A day later, Bouton and his first wife asked the Korean orphan they adopted a year earlier if he’d like an American name, a subject they didn’t broach earlier for fear of adding to the boy’s burden adjusting to American parents in America. Knowing the boy’s friends had trouble pronouncing “Kyong Jo,” Bouton asked what about “David.”

The boy said, “Yeah.” “Okay,” said Pop, “we’ll call you David. You’ll be David Kyong Jo Bouton.” Right on cue, the lad ran out to holler to his neighbourhood buddies, “Hey, everybody, I’m David. I’m David!” Today David Bouton helps run Citigroup’s real estate financial group covering North America.

When the Beatles played their first concert at Shea Stadium, the longtime home of the Mets, before a mammoth, packed house, John Lennon is said to have commented after the evening ended, “We’ve been to the mountaintop.
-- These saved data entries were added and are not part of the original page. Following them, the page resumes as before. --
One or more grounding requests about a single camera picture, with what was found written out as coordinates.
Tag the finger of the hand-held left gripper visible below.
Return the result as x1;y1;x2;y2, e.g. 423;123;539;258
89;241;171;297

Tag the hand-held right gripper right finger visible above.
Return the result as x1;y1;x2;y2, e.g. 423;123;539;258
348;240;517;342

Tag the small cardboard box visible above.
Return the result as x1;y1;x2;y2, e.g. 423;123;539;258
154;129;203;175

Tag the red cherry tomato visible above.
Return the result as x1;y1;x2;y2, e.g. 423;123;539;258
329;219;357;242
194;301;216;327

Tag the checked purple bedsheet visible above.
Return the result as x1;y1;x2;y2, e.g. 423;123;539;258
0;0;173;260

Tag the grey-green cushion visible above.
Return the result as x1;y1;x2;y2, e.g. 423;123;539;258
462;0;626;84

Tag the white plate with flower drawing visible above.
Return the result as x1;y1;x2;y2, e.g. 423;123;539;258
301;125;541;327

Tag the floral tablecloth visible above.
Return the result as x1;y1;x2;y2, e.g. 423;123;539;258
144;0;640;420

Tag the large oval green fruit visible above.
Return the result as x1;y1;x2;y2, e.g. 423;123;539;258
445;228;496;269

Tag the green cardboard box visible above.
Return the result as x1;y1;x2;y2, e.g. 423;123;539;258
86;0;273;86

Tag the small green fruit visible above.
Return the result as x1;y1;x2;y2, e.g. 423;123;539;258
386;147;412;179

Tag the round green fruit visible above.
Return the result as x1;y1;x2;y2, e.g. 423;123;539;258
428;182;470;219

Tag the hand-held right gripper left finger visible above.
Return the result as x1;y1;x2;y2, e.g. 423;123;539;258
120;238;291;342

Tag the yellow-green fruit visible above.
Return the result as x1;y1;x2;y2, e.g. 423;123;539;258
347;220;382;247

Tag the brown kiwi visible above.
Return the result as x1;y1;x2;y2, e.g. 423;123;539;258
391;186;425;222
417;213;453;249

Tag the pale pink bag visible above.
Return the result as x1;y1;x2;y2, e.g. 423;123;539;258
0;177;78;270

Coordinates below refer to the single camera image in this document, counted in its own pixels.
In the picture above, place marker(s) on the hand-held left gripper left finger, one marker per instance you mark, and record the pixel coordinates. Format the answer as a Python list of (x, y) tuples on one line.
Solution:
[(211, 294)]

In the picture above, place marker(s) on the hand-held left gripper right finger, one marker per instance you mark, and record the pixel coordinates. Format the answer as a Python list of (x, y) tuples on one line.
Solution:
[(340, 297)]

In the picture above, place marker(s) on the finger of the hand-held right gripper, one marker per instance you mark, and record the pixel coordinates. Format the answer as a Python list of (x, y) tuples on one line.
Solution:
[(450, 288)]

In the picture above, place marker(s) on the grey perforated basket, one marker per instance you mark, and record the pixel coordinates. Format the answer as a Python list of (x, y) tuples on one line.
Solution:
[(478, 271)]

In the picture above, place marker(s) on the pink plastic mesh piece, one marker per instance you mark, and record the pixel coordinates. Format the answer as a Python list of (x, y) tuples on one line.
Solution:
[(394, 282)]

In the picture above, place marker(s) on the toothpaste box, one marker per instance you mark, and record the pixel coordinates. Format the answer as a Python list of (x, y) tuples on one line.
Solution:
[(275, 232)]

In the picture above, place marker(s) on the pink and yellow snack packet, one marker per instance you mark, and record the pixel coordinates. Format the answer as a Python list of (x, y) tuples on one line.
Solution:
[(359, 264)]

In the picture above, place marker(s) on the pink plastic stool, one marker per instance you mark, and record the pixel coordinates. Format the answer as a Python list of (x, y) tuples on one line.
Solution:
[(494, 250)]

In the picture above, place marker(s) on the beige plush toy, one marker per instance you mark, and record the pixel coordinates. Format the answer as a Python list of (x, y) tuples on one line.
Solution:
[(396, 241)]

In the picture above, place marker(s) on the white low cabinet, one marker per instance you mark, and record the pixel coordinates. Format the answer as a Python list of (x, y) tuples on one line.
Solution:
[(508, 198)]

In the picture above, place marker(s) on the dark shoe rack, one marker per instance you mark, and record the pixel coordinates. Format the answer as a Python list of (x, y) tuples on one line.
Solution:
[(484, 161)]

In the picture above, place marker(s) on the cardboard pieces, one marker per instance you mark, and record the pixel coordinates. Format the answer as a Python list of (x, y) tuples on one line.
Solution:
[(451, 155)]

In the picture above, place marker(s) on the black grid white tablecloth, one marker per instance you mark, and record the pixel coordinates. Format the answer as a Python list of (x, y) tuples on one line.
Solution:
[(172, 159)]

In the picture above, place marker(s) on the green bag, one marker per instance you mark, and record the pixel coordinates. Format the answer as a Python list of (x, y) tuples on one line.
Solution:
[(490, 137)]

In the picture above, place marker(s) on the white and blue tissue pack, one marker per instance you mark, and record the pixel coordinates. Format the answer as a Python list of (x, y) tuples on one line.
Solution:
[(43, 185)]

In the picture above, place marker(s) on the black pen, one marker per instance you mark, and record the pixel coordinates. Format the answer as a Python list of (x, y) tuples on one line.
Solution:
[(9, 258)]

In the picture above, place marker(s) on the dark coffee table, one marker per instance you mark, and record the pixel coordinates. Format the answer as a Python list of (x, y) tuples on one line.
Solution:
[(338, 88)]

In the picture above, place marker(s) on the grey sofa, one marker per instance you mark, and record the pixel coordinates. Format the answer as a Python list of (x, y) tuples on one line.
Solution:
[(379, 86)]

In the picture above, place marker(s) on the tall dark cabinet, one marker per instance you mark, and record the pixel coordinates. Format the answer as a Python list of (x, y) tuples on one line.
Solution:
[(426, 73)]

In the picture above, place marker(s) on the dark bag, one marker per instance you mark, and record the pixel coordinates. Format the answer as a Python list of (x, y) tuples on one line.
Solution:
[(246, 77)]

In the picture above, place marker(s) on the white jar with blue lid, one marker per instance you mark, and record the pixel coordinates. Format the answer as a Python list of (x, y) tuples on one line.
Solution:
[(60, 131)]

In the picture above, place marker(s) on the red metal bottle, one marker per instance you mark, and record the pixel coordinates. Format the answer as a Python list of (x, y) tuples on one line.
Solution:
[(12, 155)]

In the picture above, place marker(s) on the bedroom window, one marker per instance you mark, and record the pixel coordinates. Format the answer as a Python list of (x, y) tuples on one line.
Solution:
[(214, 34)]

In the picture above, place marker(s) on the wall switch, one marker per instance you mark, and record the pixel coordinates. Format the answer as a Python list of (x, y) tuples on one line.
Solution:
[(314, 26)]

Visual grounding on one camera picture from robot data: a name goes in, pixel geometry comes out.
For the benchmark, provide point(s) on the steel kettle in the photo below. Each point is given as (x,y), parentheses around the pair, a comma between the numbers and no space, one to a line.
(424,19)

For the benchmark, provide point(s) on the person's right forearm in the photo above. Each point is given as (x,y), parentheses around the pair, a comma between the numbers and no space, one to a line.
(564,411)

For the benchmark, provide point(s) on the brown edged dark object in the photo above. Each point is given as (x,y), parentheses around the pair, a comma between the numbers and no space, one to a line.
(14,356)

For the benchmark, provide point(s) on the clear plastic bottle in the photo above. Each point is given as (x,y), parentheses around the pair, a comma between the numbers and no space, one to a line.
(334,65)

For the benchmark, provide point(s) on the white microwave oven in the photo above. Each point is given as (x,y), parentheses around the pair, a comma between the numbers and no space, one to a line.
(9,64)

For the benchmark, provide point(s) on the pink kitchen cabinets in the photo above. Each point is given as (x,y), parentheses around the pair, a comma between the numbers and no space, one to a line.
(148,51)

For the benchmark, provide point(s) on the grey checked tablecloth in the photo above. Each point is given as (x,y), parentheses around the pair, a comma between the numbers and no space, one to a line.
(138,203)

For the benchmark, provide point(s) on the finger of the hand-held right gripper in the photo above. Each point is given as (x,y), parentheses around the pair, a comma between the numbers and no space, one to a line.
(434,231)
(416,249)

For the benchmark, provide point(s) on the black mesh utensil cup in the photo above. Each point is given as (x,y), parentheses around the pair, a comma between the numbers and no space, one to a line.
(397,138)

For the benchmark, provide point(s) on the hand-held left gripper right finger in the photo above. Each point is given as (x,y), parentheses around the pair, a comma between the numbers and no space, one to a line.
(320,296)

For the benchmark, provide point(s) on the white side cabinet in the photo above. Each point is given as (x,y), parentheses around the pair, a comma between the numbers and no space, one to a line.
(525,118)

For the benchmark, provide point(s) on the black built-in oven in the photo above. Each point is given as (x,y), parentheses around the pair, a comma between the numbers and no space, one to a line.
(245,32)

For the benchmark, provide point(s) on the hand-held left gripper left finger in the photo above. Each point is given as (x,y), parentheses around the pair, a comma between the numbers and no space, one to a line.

Where do we go from here?” Already having achieved a kind of immortality, the Beatles merely went from there to what an eventual fictitious toy astronaut described, to infinity and beyond.

When the 1969 Mets won their unlikely division, pennant, and World Series championships, they could ask, plausibly, “We’ve reached the Promised Land. Where do we go from here?” They went from there to a couple of pennant races, the death of a beloved manager, a few spells of futility and the occasional World Series appearance (including another claim on the Promised Land), and, alas, to today’s traveling circus.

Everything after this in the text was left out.